→ TO DO:
Transcribe exactly the lines from the one containing "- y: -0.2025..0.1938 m" through the last line of the listing below, inclusive, and nothing beyond them.

→ DATA PROVIDED:
»»

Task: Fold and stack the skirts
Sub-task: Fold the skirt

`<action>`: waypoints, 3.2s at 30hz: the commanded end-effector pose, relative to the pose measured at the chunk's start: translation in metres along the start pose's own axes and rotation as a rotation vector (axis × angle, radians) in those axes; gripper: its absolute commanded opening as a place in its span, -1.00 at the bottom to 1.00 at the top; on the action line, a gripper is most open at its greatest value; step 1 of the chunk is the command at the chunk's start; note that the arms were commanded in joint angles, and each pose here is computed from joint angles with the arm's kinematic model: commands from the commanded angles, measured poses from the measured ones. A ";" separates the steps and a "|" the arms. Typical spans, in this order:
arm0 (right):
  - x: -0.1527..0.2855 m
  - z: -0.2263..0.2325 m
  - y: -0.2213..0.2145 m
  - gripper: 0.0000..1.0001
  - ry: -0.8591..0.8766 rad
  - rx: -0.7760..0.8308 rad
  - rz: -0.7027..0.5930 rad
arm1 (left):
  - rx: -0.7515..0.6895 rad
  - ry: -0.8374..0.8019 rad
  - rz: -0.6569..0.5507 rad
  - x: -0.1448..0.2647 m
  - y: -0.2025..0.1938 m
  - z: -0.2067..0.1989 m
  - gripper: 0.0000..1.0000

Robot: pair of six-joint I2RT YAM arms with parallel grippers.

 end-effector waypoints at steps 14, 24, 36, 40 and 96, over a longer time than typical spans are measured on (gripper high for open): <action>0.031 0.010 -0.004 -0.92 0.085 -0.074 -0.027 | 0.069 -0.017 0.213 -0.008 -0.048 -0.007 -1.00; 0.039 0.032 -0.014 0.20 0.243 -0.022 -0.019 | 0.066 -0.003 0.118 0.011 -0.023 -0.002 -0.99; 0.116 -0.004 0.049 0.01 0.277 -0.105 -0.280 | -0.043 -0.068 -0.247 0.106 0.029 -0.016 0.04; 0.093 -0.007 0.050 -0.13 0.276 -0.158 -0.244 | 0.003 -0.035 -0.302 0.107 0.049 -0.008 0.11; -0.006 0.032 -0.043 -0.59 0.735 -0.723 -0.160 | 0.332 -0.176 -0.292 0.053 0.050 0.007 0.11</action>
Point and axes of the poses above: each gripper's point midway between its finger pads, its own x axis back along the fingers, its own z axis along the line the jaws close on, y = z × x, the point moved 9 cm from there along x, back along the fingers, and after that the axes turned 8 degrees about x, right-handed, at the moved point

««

→ TASK OUTPUT:
  - y: -0.2025..0.1938 m
  - z: -0.2067..0.1989 m
  - gripper: 0.0000..1.0000

Robot: pair of six-joint I2RT YAM arms with parallel grippers.

 end-effector waypoints at steps 14, 24, 36, 40 and 96, over a longer time than typical spans are measured on (gripper high for open): <action>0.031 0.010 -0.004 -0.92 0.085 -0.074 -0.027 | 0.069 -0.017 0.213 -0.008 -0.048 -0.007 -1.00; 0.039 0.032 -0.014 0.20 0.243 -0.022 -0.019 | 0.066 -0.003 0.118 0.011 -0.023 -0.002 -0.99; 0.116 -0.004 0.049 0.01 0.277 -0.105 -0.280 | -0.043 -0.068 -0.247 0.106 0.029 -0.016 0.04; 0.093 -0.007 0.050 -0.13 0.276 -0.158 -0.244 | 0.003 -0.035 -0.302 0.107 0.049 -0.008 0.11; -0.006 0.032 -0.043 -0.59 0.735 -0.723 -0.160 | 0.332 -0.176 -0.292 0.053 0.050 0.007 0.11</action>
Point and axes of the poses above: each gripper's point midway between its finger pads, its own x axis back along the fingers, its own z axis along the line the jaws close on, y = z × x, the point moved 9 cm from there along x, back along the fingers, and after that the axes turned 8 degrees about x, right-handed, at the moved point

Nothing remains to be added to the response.